A Vida de Alves

quinta-feira, 5 de novembro de 2015

2.


Se todos conheciam Alves através dos curtos momentos nos escassos espaços, Alves se conhecia e reconhecia o tempo todo pelos enormes locais que construía, universos inteiros populados por outros Alves que eram o próprio Alves, dividido em suas múltiplas personalidades. Alves não era pequeno nem escasso. Era grande e transbordava. Tinha emoções e costumava expressá-las. Mas não nos escassos espaços. Nos escassos espaços era monoemotivo. Era cru e não se fazia ouvir. Porque se o ouvissem, não o entenderiam. A capacidade de Alves para interagir com as pessoas da forma como gostaria era muito menor que o quarto, a mesa, os buracos, os membros, o cuidado com os papeis ou os amassos nas camisas.

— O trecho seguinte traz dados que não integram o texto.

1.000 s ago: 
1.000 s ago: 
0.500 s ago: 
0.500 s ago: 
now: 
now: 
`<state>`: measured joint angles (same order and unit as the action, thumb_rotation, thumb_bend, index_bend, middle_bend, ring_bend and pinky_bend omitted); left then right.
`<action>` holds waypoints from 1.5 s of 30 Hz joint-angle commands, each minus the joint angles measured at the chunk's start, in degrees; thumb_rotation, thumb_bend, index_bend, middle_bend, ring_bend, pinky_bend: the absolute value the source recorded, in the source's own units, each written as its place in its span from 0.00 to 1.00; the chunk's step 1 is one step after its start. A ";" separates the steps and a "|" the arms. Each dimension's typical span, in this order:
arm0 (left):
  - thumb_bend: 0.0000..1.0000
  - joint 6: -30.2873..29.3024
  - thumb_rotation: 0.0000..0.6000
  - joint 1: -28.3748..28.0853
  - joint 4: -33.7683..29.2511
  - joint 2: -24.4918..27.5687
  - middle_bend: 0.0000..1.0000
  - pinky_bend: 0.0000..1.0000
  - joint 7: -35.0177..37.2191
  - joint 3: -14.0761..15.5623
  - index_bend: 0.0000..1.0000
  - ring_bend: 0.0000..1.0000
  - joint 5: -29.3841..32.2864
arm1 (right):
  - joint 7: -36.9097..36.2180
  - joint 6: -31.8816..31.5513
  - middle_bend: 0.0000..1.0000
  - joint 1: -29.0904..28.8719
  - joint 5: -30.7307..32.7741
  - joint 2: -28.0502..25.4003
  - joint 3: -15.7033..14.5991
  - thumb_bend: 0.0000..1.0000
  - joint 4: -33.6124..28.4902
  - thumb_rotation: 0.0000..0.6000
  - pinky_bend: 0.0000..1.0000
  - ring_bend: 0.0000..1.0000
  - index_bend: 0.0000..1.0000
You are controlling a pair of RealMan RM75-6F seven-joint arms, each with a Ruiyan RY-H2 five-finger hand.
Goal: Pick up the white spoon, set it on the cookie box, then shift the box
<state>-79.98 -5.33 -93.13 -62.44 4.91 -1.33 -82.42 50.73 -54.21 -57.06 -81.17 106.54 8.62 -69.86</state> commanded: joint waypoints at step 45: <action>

A paciência de Alves também era escassa. E assim, Alves vivia: com metade de sua vida o incomodando no bolso de trás da calça, e a outra dividida em diálogos rasos, relacionamentos vazios, trabalhos inconclusos, papeis amassados, roupas sujas, escassos espaços e a imensidão de sua cabeça sempre crescendo e o engolindo.

1.

Alves era um homem. Tomava café com leite e usava o computador. Os espaços do mundo destinados a ele eram pequenos e escassos. Seu quarto não era muito maior que sua mesa no escritório, com seus vastos 3m2. Seus papeis viviam tão jogados quanto suas roupas. Suas roupas viviam tão amassadas quanto seus papeis. Metade da sua vida se encontrava desconfortavelmente guardada no bolso de trás da sua calça, dentro de sua carteira - que pelo incômodo causado às suas nádegas, vivia jogada em mesas e encostos; Alves gostava de viver perigosamente. Alves gostava de mulheres. Certas mulheres gostavam de Alves. Os escassos espaços também incluíam os buracos dessas certas mulheres, periodicamente preenchidos pelo membro de Alves. Cabeçudo, Alves podia dizer com segurança que o único espaço privado que frequentava que não era nem pequeno, e nem escasso, era sua própria cabeça. Seus pensamentos eram mais organizados que seus papeis. Suas memórias eram mais claras que a água que bebia, da torneira, todos os dias.